How to Build a compliance checking Agent Using CrewAI in Python for banking

By Cyprian AaronsUpdated 2026-04-21
compliance-checkingcrewaipythonbanking

A compliance checking agent reviews banking documents, customer communications, or transaction narratives against policy rules and flags potential breaches before they hit production or an audit queue. In banking, that matters because compliance failures create regulatory exposure, operational risk, and expensive manual review cycles.

Architecture

A production compliance agent for banking needs a small but strict set of components:

  • Policy knowledge source

    • Internal AML/KYC rules, sanctions policy, product suitability rules, and jurisdiction-specific controls.
    • Keep this in versioned documents or a controlled retrieval layer.
  • Document intake layer

    • Accepts structured inputs like JSON transaction records, customer emails, chat transcripts, or loan application notes.
    • Normalizes inputs before the agent sees them.
  • Compliance analyst agent

    • Uses crewai.Agent to inspect the input against policy.
    • Produces a decision: pass, flag for review, or reject.
  • Task definition

    • Uses crewai.Task to define the exact compliance checks and output format.
    • This is where you force traceable, auditable results.
  • Crew orchestration

    • Uses crewai.Crew to run the workflow deterministically.
    • For banking, keep the flow simple: one analyst agent plus optional reviewer agent.
  • Audit output store

    • Persists decision, rationale, timestamps, model version, and source references.
    • This is non-negotiable for regulators and internal audit.

Implementation

1) Install CrewAI and define your compliance input schema

Start with a strict data contract. Banking workflows fail when free-form text leaks into the decision path.
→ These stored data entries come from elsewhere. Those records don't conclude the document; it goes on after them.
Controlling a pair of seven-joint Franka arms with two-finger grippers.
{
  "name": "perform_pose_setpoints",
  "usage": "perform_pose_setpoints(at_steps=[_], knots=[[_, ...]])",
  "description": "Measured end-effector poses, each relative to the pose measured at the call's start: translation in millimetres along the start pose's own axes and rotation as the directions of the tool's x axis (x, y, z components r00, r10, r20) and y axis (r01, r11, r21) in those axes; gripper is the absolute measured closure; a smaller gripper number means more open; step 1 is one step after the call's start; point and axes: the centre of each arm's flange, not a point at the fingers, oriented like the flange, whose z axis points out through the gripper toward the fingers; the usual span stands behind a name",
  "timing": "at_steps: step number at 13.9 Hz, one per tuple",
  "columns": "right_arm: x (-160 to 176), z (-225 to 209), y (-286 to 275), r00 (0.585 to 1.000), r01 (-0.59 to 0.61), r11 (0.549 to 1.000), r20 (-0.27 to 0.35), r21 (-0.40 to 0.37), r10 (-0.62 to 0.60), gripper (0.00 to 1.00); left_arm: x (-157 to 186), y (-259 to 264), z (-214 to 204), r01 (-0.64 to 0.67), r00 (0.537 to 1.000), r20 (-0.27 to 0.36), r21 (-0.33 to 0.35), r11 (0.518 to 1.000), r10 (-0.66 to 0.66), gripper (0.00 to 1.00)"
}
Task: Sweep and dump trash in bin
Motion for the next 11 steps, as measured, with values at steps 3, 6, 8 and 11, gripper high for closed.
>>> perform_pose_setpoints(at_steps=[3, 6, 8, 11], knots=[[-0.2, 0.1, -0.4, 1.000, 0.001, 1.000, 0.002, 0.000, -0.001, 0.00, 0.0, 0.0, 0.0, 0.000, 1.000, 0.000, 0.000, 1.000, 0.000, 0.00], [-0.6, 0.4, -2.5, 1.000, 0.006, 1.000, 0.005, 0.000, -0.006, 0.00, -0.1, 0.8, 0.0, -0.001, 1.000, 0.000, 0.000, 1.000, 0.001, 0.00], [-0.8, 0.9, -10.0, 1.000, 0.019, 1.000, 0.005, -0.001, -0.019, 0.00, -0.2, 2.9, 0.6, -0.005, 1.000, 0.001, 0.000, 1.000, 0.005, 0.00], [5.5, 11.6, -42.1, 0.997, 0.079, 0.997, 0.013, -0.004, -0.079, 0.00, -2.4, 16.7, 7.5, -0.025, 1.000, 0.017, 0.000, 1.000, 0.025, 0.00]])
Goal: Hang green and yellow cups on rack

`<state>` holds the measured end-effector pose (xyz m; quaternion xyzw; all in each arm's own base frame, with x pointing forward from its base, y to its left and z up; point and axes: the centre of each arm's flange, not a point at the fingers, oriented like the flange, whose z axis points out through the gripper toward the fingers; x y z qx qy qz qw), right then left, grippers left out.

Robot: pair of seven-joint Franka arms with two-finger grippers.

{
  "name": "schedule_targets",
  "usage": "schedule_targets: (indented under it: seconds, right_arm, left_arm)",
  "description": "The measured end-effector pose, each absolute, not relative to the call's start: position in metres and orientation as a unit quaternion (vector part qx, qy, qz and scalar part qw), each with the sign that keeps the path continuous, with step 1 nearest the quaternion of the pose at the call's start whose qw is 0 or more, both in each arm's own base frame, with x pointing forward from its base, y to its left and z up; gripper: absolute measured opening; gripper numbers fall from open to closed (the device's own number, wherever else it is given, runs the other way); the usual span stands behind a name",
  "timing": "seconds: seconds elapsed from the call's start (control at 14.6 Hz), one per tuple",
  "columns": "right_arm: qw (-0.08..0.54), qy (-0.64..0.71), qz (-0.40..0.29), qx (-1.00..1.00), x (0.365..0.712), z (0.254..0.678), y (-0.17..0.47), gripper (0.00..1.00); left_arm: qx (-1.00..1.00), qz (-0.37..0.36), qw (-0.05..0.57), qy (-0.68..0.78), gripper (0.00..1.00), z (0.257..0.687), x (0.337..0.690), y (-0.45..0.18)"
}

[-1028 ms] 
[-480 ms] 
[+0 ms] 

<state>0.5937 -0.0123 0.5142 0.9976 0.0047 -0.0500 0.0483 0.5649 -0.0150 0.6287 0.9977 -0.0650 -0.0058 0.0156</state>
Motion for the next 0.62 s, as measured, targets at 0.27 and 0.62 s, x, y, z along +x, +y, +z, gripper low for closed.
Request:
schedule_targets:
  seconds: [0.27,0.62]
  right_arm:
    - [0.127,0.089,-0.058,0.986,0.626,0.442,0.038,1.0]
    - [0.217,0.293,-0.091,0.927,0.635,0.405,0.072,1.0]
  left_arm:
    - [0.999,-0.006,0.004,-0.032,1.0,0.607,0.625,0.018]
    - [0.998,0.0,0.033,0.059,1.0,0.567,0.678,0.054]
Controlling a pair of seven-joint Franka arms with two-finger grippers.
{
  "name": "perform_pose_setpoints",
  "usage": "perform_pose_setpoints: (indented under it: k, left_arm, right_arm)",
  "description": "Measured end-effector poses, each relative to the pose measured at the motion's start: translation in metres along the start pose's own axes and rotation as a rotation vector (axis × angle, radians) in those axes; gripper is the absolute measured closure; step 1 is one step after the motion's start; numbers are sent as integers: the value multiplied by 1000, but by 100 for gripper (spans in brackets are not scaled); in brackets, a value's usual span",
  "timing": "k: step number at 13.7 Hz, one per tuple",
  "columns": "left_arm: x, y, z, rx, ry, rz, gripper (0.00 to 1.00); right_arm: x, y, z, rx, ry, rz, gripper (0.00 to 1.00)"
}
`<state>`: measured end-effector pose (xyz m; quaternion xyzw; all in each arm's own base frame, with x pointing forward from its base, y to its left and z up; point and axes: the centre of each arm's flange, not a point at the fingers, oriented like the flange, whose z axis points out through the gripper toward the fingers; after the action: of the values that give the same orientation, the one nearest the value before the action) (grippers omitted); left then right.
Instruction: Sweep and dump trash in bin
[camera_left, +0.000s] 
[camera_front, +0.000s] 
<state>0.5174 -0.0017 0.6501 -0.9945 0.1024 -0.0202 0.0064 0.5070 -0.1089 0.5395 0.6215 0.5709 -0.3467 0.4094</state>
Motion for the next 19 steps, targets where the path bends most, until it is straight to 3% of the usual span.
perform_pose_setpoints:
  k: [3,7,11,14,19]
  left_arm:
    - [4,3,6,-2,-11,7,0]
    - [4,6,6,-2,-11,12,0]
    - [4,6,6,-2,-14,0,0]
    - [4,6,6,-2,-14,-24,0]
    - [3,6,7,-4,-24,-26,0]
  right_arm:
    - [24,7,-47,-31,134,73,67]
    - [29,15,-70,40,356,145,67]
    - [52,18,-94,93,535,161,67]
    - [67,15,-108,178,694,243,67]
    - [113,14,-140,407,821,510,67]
from pydantic import BaseModel, Field
from typing import List

class ComplianceCase(BaseModel):
    case_id: str
    customer_id: str
    jurisdiction: str
    channel: str
    narrative: str
    flags: List[str] = Field(default_factory=list)

This keeps your agent focused on a bounded payload. You can extend it later with transaction amount, product type, or sanctions screening hits.

2) Create the compliance agent and task

Use a constrained role description. The model should not improvise policy; it should apply the rules you provide.

from crewai import Agent, Task

compliance_agent = Agent(
    role="Banking Compliance Analyst",
    goal="Review cases for AML, KYC, sanctions, suitability, and policy violations.",
    backstory=(
        "You are a senior banking compliance analyst. "
        "You only use provided policy context and case facts. "
        "You return concise decisions suitable for audit."
    ),
    verbose=True,
    allow_delegation=False,
)

compliance_task = Task(
    description=(
        "Assess the following banking case for compliance risk.\n"
        "Return one of: PASS, REVIEW, REJECT.\n"
        "Include specific rule references and a short audit-ready rationale.\n\n"
        "Case:\n"
        "{case}"
    ),
    expected_output=(
        "A structured assessment with decision, rationale, risk level, "
        "and any violated policy areas."
    ),
    agent=compliance_agent,
)

The key pattern here is that the task tells the agent exactly what output shape you want. That reduces vague responses and makes downstream automation easier.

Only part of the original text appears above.